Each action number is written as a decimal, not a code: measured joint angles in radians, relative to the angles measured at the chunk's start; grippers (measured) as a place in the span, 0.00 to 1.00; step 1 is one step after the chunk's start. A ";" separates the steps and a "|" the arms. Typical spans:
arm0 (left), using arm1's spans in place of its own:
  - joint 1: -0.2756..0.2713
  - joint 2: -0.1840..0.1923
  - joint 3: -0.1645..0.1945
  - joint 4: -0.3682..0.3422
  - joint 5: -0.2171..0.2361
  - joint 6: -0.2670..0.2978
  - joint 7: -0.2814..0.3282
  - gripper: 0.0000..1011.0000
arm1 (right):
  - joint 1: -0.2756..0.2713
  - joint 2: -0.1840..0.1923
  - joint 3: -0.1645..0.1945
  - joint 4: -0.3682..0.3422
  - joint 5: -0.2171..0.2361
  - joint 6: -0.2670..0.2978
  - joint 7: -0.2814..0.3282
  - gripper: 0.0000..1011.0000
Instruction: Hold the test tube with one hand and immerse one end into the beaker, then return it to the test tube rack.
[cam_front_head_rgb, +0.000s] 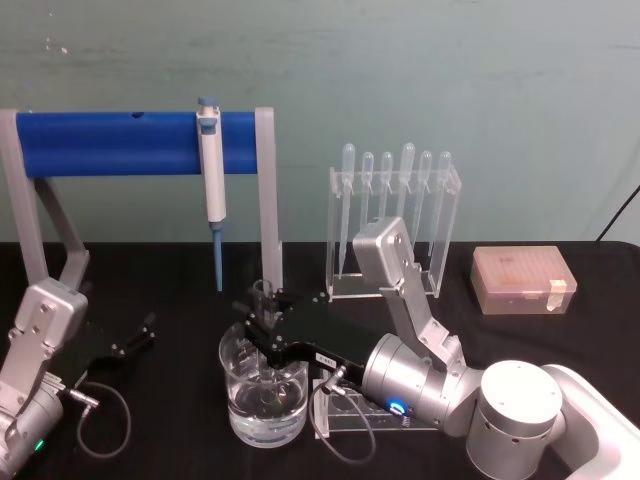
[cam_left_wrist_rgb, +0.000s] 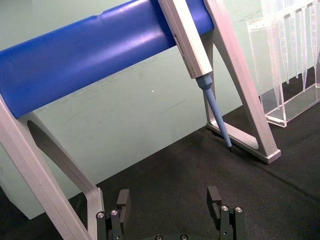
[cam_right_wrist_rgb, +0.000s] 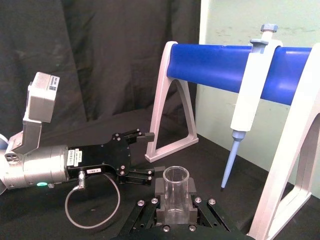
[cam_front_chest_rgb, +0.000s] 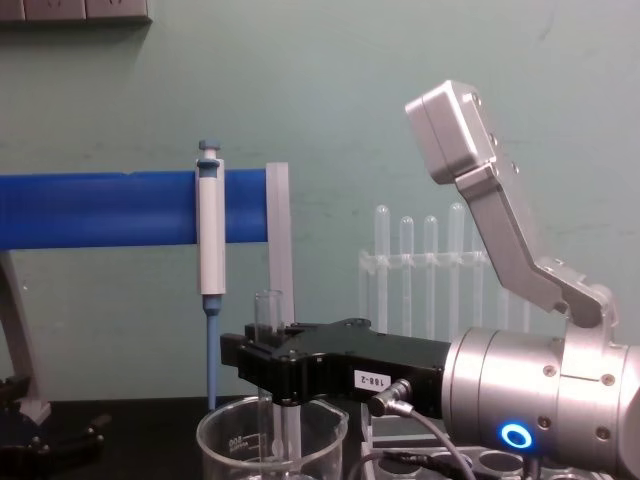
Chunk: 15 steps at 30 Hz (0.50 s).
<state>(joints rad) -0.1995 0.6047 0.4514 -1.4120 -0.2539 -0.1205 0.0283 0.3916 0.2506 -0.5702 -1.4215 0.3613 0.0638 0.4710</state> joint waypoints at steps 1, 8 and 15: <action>0.000 0.000 0.000 0.000 0.000 0.000 0.000 0.99 | 0.000 0.000 0.000 0.000 0.000 0.000 0.000 0.22; 0.000 0.000 0.000 0.000 0.000 0.000 0.000 0.99 | 0.000 0.000 0.000 0.000 0.000 0.000 0.000 0.22; 0.000 0.000 0.000 0.000 0.000 0.000 0.000 0.99 | 0.000 0.000 0.000 0.000 0.000 0.000 0.000 0.22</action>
<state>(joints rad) -0.1995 0.6047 0.4514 -1.4120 -0.2539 -0.1205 0.0283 0.3916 0.2506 -0.5703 -1.4214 0.3613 0.0638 0.4710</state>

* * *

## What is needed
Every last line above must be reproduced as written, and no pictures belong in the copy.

## Written solution
Each action number is written as a decimal, not a code: measured joint angles in radians, relative to the angles measured at the chunk's start; grippers (measured) as a place in the span, 0.00 to 1.00; step 1 is one step after the chunk's start. A ";" separates the steps and a "|" the arms. Typical spans:
arm0 (left), using arm1's spans in place of its own:
  - joint 1: -0.2756..0.2713
  - joint 2: -0.1840..0.1923
  - joint 3: -0.1645..0.1945
  - joint 4: -0.3682..0.3422
  - joint 5: -0.2171..0.2361
  - joint 6: -0.2670..0.2978
  - joint 7: -0.2814..0.3282
  - gripper: 0.0000..1011.0000
arm1 (right):
  - joint 1: -0.2756..0.2713
  - joint 2: -0.1840..0.1923
  - joint 3: -0.1645..0.1945
  - joint 4: -0.3682..0.3422
  - joint 5: -0.2171..0.2361
  - joint 6: -0.2670..0.2978
  - joint 7: -0.2814..0.3282
  - gripper: 0.0000..1011.0000
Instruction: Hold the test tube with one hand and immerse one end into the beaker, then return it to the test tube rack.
[cam_front_head_rgb, +0.000s] 
[cam_left_wrist_rgb, +0.000s] 
[cam_right_wrist_rgb, +0.000s] 
[cam_front_chest_rgb, +0.000s] 
Chunk: 15 steps at 30 Hz (0.50 s).
<state>(joints rad) -0.1995 0.6047 0.4514 -1.4120 -0.2539 -0.1205 0.0283 0.3916 0.2506 -0.5702 -1.4215 0.3613 0.0638 0.4710</state> joint waypoints at steps 1, 8 and 15: <action>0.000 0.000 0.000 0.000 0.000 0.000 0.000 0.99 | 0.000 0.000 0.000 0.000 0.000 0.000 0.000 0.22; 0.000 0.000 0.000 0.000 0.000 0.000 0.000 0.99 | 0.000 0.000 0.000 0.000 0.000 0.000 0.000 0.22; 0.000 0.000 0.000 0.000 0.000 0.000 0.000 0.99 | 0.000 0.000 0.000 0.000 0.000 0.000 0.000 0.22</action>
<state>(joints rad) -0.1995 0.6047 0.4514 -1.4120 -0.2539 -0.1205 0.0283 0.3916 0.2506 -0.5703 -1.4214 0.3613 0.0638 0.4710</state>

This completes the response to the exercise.